Riciclo chimico e innovazione nel distretto tessile
Il Comune di Prato, nell’ambito della strategia Prato Circular City, sta sviluppando un’azione pilota dedicata al riciclo chimico dei materiali tessili, con l’obiettivo di rafforzare e integrare le competenze storiche del distretto – fortemente specializzato nel riciclo meccanico – con nuove soluzioni tecnologiche.

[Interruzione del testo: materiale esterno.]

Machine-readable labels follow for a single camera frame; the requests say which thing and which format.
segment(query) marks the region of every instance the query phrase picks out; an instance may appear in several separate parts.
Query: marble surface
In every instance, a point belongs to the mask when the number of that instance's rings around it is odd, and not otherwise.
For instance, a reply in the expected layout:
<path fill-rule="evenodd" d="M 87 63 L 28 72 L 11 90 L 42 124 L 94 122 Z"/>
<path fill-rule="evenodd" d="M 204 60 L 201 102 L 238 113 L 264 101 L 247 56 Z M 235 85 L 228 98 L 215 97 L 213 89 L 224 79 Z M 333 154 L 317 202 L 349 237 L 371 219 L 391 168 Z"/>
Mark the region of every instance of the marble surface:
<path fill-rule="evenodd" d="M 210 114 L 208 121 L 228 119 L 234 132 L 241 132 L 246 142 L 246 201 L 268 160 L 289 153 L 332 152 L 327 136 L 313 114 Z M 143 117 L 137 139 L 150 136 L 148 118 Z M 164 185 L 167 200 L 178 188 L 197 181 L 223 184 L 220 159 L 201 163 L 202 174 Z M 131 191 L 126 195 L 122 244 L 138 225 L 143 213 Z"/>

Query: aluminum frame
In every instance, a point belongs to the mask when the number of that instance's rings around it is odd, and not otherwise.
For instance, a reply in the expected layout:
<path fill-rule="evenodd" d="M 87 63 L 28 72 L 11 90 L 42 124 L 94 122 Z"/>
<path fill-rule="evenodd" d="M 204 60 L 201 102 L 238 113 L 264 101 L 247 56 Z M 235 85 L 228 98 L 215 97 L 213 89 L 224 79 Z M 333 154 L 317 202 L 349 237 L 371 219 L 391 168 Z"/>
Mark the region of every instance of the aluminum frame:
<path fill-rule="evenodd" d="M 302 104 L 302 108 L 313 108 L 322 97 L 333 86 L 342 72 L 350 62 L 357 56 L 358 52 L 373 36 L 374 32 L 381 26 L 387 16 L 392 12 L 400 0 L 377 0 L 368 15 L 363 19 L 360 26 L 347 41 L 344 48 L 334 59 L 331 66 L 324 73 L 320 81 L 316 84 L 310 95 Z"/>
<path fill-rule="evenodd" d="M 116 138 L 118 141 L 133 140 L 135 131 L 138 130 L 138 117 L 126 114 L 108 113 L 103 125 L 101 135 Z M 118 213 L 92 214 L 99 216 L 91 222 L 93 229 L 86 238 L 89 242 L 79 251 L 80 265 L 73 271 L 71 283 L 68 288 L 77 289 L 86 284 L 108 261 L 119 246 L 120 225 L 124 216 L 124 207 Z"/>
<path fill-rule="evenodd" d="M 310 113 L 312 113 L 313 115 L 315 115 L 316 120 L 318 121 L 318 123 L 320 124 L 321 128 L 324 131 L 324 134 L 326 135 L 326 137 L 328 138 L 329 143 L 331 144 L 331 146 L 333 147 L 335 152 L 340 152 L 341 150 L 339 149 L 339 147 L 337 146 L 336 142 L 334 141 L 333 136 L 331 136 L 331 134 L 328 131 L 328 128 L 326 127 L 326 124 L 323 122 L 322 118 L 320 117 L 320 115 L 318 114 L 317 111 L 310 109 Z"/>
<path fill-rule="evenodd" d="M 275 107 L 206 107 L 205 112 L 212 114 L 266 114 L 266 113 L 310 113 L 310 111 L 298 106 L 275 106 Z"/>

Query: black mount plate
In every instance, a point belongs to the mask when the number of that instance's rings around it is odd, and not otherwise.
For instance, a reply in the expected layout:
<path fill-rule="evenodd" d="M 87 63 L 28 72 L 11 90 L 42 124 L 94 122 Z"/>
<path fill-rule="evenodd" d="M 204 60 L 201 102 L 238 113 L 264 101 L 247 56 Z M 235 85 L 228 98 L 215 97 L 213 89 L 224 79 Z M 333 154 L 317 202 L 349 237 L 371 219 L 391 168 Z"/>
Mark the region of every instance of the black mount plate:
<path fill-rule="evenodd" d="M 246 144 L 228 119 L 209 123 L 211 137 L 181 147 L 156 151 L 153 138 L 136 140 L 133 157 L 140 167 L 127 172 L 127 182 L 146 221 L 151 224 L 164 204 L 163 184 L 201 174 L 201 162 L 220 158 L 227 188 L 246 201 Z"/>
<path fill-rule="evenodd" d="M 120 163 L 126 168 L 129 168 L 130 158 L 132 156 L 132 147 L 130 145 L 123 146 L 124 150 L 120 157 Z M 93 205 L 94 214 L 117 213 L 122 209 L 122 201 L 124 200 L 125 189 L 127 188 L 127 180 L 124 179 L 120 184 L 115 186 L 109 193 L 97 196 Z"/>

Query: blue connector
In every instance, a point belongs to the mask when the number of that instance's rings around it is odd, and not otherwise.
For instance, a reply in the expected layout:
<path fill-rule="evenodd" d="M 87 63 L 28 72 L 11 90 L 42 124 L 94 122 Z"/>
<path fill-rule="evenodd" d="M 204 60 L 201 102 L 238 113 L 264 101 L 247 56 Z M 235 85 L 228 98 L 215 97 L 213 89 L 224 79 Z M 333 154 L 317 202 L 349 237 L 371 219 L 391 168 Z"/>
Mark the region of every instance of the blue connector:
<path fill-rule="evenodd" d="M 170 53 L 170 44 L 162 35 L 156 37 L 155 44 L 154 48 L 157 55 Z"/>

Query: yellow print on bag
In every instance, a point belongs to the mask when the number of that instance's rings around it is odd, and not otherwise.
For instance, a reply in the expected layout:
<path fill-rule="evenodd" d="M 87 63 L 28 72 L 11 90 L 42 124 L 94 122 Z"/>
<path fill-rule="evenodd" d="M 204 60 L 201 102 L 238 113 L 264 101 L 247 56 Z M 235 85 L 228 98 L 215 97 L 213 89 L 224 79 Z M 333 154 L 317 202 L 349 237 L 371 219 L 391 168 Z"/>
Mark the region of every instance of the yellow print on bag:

Questa attività si inserisce nel progetto europeo Interreg Europe TEXAD, finalizzato a supportare la transizione dei tessili e finalizzato a fare nuove sperimentazioni pilota nell’ambito dello scambio di buone pratiche tra partner.
Perché il riciclo chimico
Il riciclo meccanico rappresenta una pratica consolidata nel distretto pratese. Tuttavia, alcune tipologie di materiali – in particolare i tessuti misti contenenti elastan – presentano criticità tecniche che limitano sia il riciclo meccanico sia quello chimico.
Nel riciclo chimico, la presenza di elastan può compromettere i processi di dissoluzione delle fibre cellulosiche (come cotone e viscosa), causando instabilità e riducendo la qualità del materiale rigenerato.
Per affrontare questo ostacolo, il Comune di Prato sta sperimentando un passaggio abilitante a monte del processo: la rimozione selettiva dell’elastan dai flussi di scarto tessile post-industriale.
L’azione pilota: una fase pre-industriale
L’azione pilota non prevede la realizzazione di un impianto completo di riciclo chimico, ma si concentra su una fase strategica preliminare (TRL-bridging step): la progettazione e test di una funzione di pre-trattamento dedicata alla rimozione dell’elastan.
Il modello di riferimento è la buona pratica sviluppata dalla Saxion University of Applied Sciences, adattata al contesto produttivo di Prato attraverso un percorso di trasferimento di conoscenze e coaching tecnico.
Le attività previste
L’azione si articola in tre livelli principali: 1. Analisi tecnica e definizione del processo
Mappatura dei flussi di scarto tessile post-industriale (miscele cotone/viscosa con elastan).
Identificazione dei requisiti di qualità del materiale in ingresso.
Screening di solventi idonei e analisi delle tecnologie disponibili (chimiche e meccaniche).
Definizione dei parametri di processo (temperatura, tempi di trattamento, recupero solvente, sicurezza).
2. Test di laboratorio e validazione pilota
Validazione su piccola scala dell’efficienza di rimozione dell’elastan.
Valutazione dell’integrità delle fibre dopo il trattamento.
Analisi dei residui di solvente per prevenire emissioni o criticità nelle fasi successive.
Trattamento sperimentale di circa 20 kg di materiale presso l’impianto pilota di Next Technology Tecnotessile (NTT).
3. Studio di fattibilità per il Textile Hub
Definizione del layout tecnico di un modulo di pre-trattamento dedicato.
Stima dei costi di investimento e gestione.
Analisi dell’integrazione nella catena del valore (raccolta → selezione → pre-trattamento → interfaccia con riciclo chimico).
Valutazione degli aspetti normativi (status di rifiuto, end-of-waste, sicurezza).
Il ruolo nel Textile Hub
L’obiettivo non è sostituire il riciclo meccanico, ma ampliare le capacità del distretto introducendo una funzione abilitante che renda possibile, in futuro, l’integrazione di processi di riciclo chimico.
Se tecnicamente ed economicamente sostenibile, la funzione di rimozione dell’elastan potrà essere strutturalmente integrata nel Textile Hub come divisione permanente, attraverso modelli di partenariato pubblico-privato o strumenti di supporto all’innovazione.
Impatto sulle politiche locali
L’azione pilota contribuisce al rafforzamento dello strumento di policy “Prato Circular City”, generando evidenze su:
Disponibilità di flussi tessili contenenti elastan;
Fattibilità tecnica della separazione;
Implicazioni economiche e scalabilità;
Opportunità di valorizzazione dei materiali.
I risultati potranno orientare future misure di sostegno a infrastrutture di pre-trattamento e riciclo, strumenti di supporto alla ricerca e sviluppo e politiche per la valorizzazione dei rifiuti tessili.
Verso un ecosistema tessile più avanzato
Attraverso questo percorso, il Comune di Prato consolida il proprio ruolo di laboratorio europeo dell’economia circolare, promuovendo un’integrazione tra tradizione industriale e innovazione tecnologica.
Il riciclo chimico, in questa prospettiva, non rappresenta un’alternativa al modello esistente, ma un’evoluzione complementare capace di ampliare le possibilità di recupero dei materiali e rafforzare la competitività del distretto tessile pratese.